The out-of-this-world quality that Lodkina describes permeates the world of Petrol, and it is an aesthetic and conceptual interest shared with all her collaborators, many of whom worked on her previous film Strange Colours (MIFF 2018). “Independent filmmaking has always been about breaking rules and boundaries,” Lodkina says of her creative team. “We all have a shared excitement to build something that is our own.”
This esoteric style is intended to challenge viewers. “I really tried to build a narrative in an unusual way,” Lodkina explains. “I wanted to make a work where the audience can be co-creators.” The audience in question had polarised responses to Petrol, particularly in Melbourne. The film’s oblique style is atypical of mainstream Australian cinema and the film’s preoccupation with artists and their creative pursuits can leave some viewers cold.

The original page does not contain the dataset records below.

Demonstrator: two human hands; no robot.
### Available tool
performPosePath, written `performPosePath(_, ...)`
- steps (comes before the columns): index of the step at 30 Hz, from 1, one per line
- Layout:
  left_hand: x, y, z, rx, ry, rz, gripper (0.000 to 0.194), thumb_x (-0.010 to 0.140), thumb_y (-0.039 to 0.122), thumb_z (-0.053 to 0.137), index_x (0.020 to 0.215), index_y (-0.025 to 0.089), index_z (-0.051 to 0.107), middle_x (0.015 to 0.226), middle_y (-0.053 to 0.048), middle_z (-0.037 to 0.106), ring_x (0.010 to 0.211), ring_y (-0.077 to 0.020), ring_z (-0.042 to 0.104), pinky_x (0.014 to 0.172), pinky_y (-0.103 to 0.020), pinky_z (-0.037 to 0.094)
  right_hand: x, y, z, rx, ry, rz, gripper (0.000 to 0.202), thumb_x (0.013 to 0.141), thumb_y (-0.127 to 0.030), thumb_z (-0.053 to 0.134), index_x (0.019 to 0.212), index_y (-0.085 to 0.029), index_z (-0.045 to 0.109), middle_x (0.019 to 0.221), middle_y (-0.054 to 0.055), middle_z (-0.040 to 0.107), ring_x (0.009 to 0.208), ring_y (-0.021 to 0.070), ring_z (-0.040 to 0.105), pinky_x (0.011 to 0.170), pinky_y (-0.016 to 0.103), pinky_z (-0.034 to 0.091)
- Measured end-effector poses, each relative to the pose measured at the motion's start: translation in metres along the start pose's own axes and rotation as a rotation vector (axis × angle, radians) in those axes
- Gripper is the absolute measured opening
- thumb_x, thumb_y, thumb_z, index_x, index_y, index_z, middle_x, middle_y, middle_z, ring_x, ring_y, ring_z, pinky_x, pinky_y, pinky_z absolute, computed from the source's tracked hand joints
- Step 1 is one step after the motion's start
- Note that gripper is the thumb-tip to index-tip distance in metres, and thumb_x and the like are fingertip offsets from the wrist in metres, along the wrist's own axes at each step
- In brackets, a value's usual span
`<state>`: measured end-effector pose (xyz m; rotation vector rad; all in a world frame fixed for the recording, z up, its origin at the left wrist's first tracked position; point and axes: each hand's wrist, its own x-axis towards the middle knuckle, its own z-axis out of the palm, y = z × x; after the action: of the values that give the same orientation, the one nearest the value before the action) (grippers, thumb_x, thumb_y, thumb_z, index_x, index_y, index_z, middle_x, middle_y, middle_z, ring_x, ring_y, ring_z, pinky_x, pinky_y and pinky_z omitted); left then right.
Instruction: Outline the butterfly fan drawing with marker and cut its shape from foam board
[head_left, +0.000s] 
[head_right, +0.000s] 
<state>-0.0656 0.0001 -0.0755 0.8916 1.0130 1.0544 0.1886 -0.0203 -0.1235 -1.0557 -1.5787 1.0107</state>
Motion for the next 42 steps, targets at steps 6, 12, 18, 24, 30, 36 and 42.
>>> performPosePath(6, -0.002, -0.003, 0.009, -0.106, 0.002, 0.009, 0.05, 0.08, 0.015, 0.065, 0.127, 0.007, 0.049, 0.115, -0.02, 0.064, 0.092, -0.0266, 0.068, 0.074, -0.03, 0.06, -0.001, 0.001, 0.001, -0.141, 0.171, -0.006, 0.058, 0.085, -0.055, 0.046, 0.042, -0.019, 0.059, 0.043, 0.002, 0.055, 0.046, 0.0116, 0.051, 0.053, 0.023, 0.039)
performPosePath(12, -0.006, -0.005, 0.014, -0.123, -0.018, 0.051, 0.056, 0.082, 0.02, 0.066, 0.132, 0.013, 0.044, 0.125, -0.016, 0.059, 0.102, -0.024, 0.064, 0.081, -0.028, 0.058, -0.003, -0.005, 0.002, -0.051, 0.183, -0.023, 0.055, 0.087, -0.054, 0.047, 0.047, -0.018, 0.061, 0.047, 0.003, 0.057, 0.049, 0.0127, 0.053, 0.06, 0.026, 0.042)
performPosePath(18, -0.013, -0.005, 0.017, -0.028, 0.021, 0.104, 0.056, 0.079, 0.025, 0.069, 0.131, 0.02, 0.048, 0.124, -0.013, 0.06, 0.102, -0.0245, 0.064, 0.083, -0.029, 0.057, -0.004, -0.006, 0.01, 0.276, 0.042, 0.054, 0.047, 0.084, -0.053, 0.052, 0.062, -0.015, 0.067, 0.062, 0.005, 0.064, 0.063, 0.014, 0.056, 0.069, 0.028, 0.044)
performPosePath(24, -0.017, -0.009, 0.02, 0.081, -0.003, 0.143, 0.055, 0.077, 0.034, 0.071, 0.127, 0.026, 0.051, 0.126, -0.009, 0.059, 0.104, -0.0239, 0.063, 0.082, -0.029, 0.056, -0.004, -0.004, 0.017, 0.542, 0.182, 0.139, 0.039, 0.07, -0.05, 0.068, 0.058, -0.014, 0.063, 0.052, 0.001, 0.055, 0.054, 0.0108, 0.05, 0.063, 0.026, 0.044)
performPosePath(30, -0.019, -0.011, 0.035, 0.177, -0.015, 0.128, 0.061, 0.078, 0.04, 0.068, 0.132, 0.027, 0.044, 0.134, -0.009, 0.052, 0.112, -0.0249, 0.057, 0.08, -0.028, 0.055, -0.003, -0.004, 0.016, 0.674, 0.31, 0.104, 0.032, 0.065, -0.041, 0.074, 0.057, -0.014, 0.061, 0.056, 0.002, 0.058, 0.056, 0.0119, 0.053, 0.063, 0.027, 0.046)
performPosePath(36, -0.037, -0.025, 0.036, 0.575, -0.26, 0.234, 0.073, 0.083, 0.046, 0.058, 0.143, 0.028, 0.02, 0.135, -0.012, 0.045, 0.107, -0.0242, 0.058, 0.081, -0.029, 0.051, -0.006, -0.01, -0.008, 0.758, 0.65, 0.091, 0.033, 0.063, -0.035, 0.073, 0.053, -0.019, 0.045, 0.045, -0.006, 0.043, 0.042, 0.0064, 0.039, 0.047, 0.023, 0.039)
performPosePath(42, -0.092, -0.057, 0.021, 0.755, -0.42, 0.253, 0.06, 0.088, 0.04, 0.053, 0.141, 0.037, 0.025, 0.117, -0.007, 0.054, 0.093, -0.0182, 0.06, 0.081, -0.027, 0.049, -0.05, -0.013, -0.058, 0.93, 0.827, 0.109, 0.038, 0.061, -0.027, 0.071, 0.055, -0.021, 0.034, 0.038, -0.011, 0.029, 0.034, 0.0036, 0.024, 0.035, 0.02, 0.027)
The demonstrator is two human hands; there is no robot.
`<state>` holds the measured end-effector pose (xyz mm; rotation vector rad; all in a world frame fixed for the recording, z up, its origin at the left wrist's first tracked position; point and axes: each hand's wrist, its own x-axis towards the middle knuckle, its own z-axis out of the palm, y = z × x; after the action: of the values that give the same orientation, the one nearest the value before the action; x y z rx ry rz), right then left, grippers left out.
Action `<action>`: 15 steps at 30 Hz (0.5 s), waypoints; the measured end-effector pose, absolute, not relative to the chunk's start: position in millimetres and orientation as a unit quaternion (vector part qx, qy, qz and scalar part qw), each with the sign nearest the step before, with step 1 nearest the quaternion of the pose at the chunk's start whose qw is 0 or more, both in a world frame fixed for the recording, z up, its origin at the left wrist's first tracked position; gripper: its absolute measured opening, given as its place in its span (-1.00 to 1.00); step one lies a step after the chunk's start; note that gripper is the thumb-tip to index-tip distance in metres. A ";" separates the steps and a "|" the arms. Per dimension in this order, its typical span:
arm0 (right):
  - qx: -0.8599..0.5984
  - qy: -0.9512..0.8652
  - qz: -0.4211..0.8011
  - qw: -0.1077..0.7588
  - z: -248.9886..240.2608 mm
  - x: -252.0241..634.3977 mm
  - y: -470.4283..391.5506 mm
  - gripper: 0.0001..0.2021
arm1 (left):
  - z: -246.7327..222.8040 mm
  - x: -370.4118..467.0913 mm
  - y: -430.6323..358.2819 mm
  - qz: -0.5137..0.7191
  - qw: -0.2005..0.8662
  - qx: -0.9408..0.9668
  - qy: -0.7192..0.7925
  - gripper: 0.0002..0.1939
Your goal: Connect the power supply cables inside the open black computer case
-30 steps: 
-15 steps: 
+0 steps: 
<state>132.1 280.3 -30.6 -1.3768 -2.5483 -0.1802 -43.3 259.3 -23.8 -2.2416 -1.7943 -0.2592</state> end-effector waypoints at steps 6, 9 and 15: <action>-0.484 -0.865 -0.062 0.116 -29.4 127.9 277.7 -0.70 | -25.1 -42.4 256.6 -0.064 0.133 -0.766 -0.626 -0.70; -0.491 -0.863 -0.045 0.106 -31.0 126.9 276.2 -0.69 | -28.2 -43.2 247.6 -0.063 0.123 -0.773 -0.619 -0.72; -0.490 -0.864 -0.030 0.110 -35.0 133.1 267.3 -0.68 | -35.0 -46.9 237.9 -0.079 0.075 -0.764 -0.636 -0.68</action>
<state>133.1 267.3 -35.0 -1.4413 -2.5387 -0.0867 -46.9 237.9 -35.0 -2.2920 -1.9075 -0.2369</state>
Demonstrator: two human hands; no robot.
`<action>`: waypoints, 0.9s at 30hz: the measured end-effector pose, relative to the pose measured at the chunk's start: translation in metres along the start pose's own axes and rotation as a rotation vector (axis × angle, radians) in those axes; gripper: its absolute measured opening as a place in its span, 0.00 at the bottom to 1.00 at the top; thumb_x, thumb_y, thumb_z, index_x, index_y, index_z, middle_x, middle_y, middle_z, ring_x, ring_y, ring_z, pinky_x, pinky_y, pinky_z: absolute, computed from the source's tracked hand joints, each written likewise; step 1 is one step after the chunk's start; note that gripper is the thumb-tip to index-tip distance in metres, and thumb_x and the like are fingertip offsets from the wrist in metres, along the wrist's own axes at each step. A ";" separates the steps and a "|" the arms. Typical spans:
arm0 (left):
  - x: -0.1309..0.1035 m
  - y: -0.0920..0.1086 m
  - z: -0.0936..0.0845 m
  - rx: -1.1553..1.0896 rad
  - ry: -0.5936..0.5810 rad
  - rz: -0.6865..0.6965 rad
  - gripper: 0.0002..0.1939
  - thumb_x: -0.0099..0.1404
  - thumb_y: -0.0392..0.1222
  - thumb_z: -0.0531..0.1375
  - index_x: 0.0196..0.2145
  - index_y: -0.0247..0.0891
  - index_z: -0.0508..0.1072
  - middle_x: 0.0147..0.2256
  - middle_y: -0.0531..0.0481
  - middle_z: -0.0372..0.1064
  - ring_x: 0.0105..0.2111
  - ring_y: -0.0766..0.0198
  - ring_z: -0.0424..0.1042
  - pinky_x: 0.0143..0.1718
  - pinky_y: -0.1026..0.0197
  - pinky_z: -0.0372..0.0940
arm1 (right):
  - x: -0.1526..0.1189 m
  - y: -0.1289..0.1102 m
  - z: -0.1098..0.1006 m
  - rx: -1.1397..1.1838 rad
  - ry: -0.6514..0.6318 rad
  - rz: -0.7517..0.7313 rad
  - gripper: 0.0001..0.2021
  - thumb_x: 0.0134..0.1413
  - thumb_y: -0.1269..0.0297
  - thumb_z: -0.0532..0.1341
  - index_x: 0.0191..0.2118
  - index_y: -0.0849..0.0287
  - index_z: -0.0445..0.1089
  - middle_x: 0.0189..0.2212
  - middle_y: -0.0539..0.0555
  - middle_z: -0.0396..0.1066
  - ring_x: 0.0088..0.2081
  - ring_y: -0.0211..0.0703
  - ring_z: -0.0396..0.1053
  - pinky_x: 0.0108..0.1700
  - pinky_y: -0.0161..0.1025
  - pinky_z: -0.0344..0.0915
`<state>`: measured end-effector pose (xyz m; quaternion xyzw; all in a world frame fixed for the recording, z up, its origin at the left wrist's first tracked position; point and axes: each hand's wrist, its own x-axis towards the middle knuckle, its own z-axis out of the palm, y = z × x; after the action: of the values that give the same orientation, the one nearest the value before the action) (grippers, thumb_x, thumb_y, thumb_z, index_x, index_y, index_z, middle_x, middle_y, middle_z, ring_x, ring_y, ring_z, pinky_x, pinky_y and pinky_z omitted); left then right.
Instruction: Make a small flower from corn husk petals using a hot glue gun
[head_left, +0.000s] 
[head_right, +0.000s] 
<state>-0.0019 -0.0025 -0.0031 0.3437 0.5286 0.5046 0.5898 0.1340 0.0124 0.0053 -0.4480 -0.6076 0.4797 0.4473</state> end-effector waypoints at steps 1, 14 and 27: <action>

“It was really exciting to see the film evoke strong reactions. I know people have a barrier with films about filmmakers. And I knew that at the start of writing because people kind of warned me,” says Lodkina, embracing the divided response. “I didn’t quite understand what it would mean to make a film like this in Australia today and what it meant for audiences. But my hope is that the film will linger in people’s heads.”
Whilst well-acquainted with an audience’s desire to have films that accurately reflect their specific cultural milieu, Lodkina acknowledges that this is often outweighed by a national ‘cultural cringe’ that leads audiences to reject their own. It’s an enormous external pressure placed on the shoulders of young talents wanting to make work in Australia, and much of Petrol feels like Lodkina grappling with these conflicting feelings. There is an undeniable love for the Melbourne film community present in the film, particularly in its sumptuous visual grandeur, and this might be the best the city has ever looked onscreen.
Petrol is an exciting indication of Lodkina’s continued willingness to, as she describes it, go “down the rabbit hole”. Brimming with the passion you’d expect from one of Australia’s most exciting young filmmakers, she says: “It’s easy to make up your mind and close yourself off. It’s tempting but I think that we have to work against that in life, as hard as that is.”